Em conjunto com instituições da Argentina, Colômbia, Peru, Estados Unidos e nacionais, a Fiocruz (Fundação Oswaldo Cruz) captou por meio da pesquisa “Encarceramento em massa como motor da epidemia de tuberculose na América Latina e impactos projetados de alternativas políticas: um estudo de modelagem matemática” que o fator primordial para o aumento de casos de tuberculose na América Latina é o encarceramento; a população latina vem sendo privada de liberdade desde 1990, tendo quase duplicado.
Desde 2015, a ocorrência de tuberculose diminuiu em 8,7% mundialmente, enquanto aumentou em 19% na América Latina nesse mesmo tempo. Em 2022, mundialmente, 10, 6 milhões de pessoas foram atingidas pela tuberculose.
Estudo realizado pela Fiocruz e instituições parceiras
A pesquisa foi publicada na revista científica “The Lancet Public Health” na última terça-feira (15) e verificou o impacto da epidemia de tuberculose na população, além de analisar o efeito fora das prisões, uma vez que as cadeias de transmissão afetaram também a população geral.
Com dados coletados de 1990 a 2023, o principal objetivo do estudo foi entender o aumento de casos nas prisões e seu impacto na saúde pública. A pesquisa abrangeu seis países que representam 80% da população carcerária na América Latina, que também concentram 80% dos casos de tuberculose em áreas próximas.
Na América Latina, a clausura é responsável por 27% dos casos da doença. No Brasil, esse fator é ainda mais alarmante, representando 35% dos casos nacionais, superando até mesmo o total de pessoas vivendo com HIV/Aids.
O Ministério da Saúde, por meio do programa Brasil Saudável, destacou que a tuberculose está entre as 11 doenças que precisam ser reduzidas e eliminadas. Esses objetivos são apoiados por Julio Croda, pesquisador da Fiocruz e professor da UFMS, que enfatizou a necessidade de ações mais eficazes voltadas para a população encarcerada.

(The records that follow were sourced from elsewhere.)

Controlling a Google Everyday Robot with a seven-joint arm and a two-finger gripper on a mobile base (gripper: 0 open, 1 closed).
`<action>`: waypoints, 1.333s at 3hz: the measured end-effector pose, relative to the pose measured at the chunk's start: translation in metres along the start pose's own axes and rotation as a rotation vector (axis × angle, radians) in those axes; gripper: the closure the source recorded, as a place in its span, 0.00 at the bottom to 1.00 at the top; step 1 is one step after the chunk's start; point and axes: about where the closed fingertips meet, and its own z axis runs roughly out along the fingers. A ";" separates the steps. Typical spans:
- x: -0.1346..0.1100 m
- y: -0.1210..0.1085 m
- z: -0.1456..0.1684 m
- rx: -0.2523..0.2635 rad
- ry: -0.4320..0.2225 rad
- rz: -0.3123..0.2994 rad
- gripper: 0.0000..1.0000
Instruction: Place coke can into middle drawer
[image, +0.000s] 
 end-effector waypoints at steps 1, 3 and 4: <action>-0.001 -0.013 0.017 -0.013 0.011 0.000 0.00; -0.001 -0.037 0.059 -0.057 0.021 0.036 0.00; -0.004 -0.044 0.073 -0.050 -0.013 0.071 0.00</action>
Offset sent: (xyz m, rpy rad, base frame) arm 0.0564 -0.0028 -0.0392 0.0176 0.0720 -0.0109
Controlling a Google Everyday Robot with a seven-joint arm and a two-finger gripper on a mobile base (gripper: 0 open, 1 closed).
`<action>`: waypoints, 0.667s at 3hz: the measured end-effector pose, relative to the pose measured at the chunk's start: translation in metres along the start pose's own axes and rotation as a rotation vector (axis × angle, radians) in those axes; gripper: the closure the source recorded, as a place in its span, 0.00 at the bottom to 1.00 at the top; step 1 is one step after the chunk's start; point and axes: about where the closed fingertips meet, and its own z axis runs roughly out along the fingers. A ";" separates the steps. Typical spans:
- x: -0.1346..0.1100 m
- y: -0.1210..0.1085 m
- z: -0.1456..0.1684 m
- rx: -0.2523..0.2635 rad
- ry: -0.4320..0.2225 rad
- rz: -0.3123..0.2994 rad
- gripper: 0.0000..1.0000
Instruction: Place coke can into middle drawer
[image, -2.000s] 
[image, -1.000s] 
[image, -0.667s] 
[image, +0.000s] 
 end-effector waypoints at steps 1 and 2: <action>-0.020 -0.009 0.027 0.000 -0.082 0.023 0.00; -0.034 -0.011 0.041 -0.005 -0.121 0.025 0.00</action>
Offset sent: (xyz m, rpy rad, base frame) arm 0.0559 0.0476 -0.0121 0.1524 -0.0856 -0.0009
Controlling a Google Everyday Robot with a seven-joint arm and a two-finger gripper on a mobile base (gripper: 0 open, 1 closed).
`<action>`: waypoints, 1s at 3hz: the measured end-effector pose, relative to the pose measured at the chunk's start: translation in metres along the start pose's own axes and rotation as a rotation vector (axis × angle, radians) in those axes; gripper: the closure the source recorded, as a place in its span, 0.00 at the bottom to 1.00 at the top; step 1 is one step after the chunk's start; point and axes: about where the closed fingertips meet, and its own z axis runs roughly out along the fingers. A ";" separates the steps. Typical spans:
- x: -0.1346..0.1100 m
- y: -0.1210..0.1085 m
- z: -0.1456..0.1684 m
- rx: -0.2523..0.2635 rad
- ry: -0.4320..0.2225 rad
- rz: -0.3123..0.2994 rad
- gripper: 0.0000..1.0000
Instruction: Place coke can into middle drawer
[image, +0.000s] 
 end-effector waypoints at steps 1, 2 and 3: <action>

Segundo Croda, a meta é alcançar uma redução de 75% até 2030, reconhecendo que a eliminação total não será viável, mas uma redução significativa é possível. Ele ressalta que, dado que 25% dos casos de tuberculose na América Latina estão nas prisões e 40% no Brasil, é crucial alcançar essa parte da população de maneira assertiva; do contrário, a diminuição dos casos será inviável.
Por que os casos de tuberculose se intensificaram
As pessoas que estão encarceradas podem ser mais suscetíveis à tuberculose por várias razões. Muitas delas já estavam em risco de contrair a doença antes mesmo de serem presas, além das condições prisionais, que incluem ventilação precária, superlotação, desnutrição e acesso limitado à saúde. Esses fatores fazem com que a incidência da doença nesses locais seja 26 vezes maior do que na população geral.
A estrutura da pesquisa utilizou modelos dinâmicos de transmissão, que foram ajustados com base em dados históricos e atuais sobre privação de liberdade e tuberculose nos países analisados.
Os resultados indicaram que, caso intervenções sejam implementadas em relação à privação de liberdade, os casos de tuberculose poderiam ser reduzidos em mais de 10% entre a população geral da Argentina, Brasil, Colômbia, El Salvador e Peru.
Como exemplo, 27,2% dos novos casos da doença em 2019 foram atribuídos ao encarceramento, uma porcentagem significativamente maior em comparação a outros fatores de risco, como HIV e desnutrição.
Os pesquisadores envolvidos neste estudo enfatizam que os ministérios da Justiça, agências internacionais de saúde e programas nacionais de controle da tuberculose devem colaborar para enfrentar a crise sanitária atual, adotando estratégias que considerem o desencarceramento como uma forma de controlar a doença.
Adicionalmente, afirmam que essas intervenções devem ser realizadas não apenas para reduzir o número de casos de tuberculose, mas também para pôr fim à privação de liberdade em massa.